253-oob-hmac - Tor design proposals

Filename: 253-oob-hmac.txt
Title: Out of Band Circuit HMACs
Authors: Mike Perry
Created: 01 September 2015
Status: Dead


0. Motivation


It is currently possible for Guard nodes (and MITM adversaries that
steal their identity keys) to perform a "tagging" attack to influence
circuit construction and resulting relay usage[1].

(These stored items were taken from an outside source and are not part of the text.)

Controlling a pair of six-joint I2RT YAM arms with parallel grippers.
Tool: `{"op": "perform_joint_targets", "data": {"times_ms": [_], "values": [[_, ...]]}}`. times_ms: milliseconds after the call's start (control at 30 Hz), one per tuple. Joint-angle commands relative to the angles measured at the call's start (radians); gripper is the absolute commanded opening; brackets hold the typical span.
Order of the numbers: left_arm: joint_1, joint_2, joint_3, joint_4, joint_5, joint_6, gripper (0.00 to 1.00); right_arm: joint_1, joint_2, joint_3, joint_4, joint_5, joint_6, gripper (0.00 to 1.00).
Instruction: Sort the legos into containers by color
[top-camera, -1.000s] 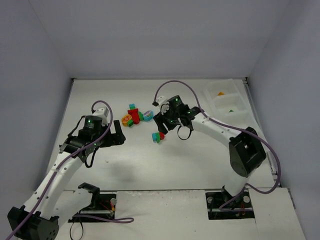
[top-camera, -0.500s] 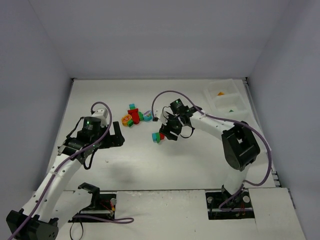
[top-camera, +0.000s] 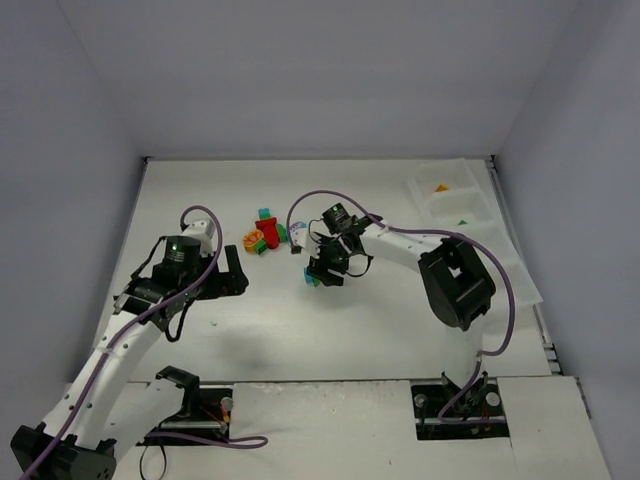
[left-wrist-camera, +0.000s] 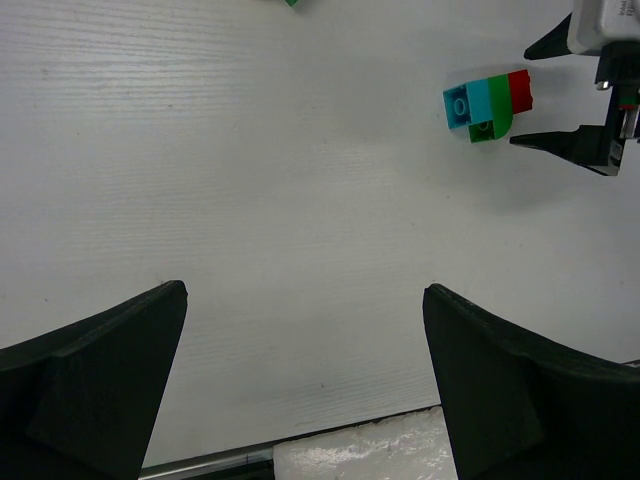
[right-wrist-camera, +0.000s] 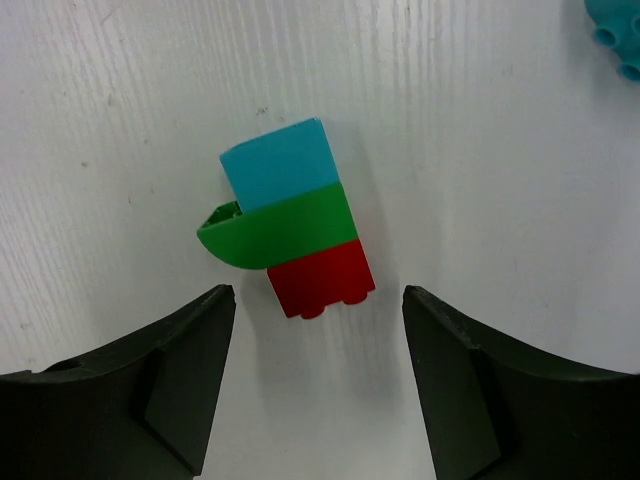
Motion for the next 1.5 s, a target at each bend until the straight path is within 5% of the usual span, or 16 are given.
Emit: {"op": "perform_joint_targets", "data": {"times_ms": [0, 567, 867, 1467], "values": [[-0.006, -0.011, 0.025, 0.017, -0.002, -0.002, 0.97, 0.017, 0.011, 0.064, 0.004, -0.03, -0.02, 0.64], [-0.004, -0.027, 0.008, 0.016, -0.003, -0.012, 0.97, 0.0, 0.036, 0.032, 0.013, -0.071, -0.014, 0.45], [-0.006, -0.004, 0.036, 0.048, 0.03, -0.018, 0.97, 0.0, -0.09, -0.037, 0.074, -0.137, 0.06, 0.0], [-0.033, 0.194, 0.126, 0.401, 0.401, -0.21, 0.97, 0.155, -0.472, -0.209, 0.272, -0.093, 0.219, 0.0]]}}
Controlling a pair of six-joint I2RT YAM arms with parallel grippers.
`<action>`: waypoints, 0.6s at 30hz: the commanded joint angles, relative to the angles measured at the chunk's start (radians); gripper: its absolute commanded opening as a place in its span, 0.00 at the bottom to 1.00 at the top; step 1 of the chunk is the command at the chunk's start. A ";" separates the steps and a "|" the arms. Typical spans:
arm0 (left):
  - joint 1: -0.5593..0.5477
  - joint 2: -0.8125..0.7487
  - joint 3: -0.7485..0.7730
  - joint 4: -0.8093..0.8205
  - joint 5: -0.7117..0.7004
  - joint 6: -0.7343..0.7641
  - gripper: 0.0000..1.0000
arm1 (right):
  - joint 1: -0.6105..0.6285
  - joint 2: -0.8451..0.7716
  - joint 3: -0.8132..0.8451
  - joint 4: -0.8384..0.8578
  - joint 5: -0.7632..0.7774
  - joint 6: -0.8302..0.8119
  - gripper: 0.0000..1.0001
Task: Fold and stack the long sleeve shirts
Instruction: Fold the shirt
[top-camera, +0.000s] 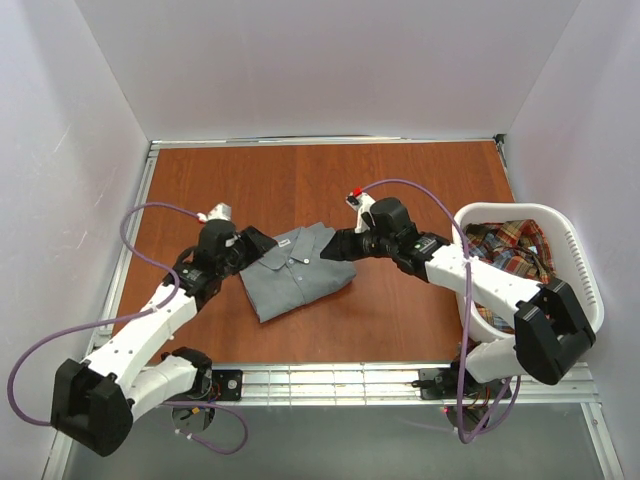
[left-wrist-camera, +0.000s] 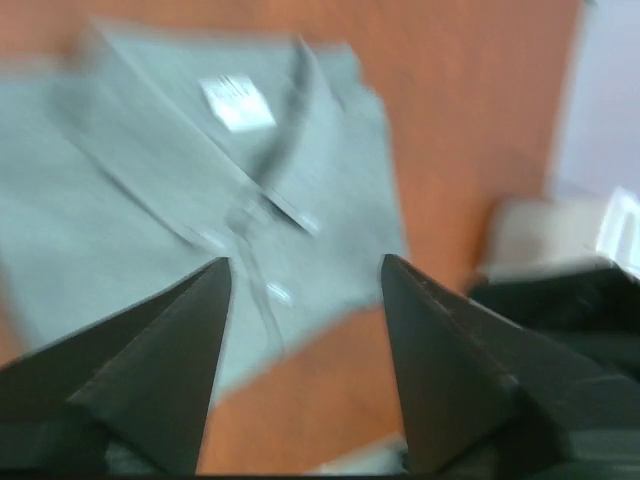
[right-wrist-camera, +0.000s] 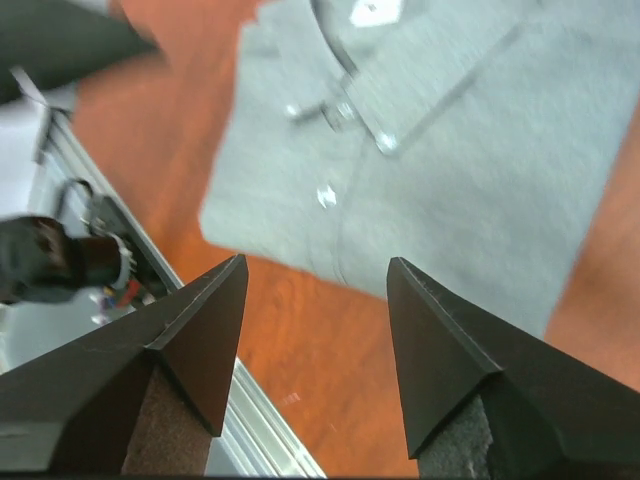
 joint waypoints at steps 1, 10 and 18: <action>-0.093 0.029 -0.095 0.057 0.131 -0.189 0.50 | -0.001 0.052 -0.011 0.211 -0.074 0.093 0.50; 0.015 -0.075 -0.466 0.129 0.105 -0.419 0.39 | -0.003 0.258 -0.146 0.351 -0.056 0.164 0.46; 0.159 -0.048 -0.459 0.097 0.096 -0.361 0.38 | 0.013 0.289 -0.206 0.352 -0.070 0.216 0.45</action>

Because Tor uses AES as a stream cipher, malicious or intercepted Guard
nodes can simply XOR a unique identifier into the circuit cipherstream
during circuit setup and usage. If this identifier is not removed by a
colluding exit (either by performing another XOR, or making use of known
plaintext regions of a cell to directly extract a complete side-channel
value), then the circuit will fail. In this way, malicious or
intercepted Guard nodes can ensure that all client traffic is directed
only to colluding exit nodes, who can observe the destinations and
deanonymize users.

Most code paths in the Tor relay source code will emit loud warnings for
the most obvious instances circuit failure caused by this attack.
However, it is very difficult to ensure that all such error conditions
are properly covered such that warnings will be emitted.

This proposal aims to provide a mechanism to ensure that tagging and
related malleability attacks are cryptographically detectable when they
happen.


1. Overview

Since Tor Relays are already storing a running hash of all data
transmitted on their circuits (via the or_circuit_t::n_digest and
or_circuit_t::p_digest properties), it is possible to compute an
out-of-band HMAC on circuit data, and verify that it is as expected.

This proposal first defines an OOB_HMAC primitive that can be included
standalone in a new relay cell command type, and additionally in other
cell types.

Use of the standalone relay cell command serves to ensure that circuits
that are successfully built and used were not manipulated at a previous
point.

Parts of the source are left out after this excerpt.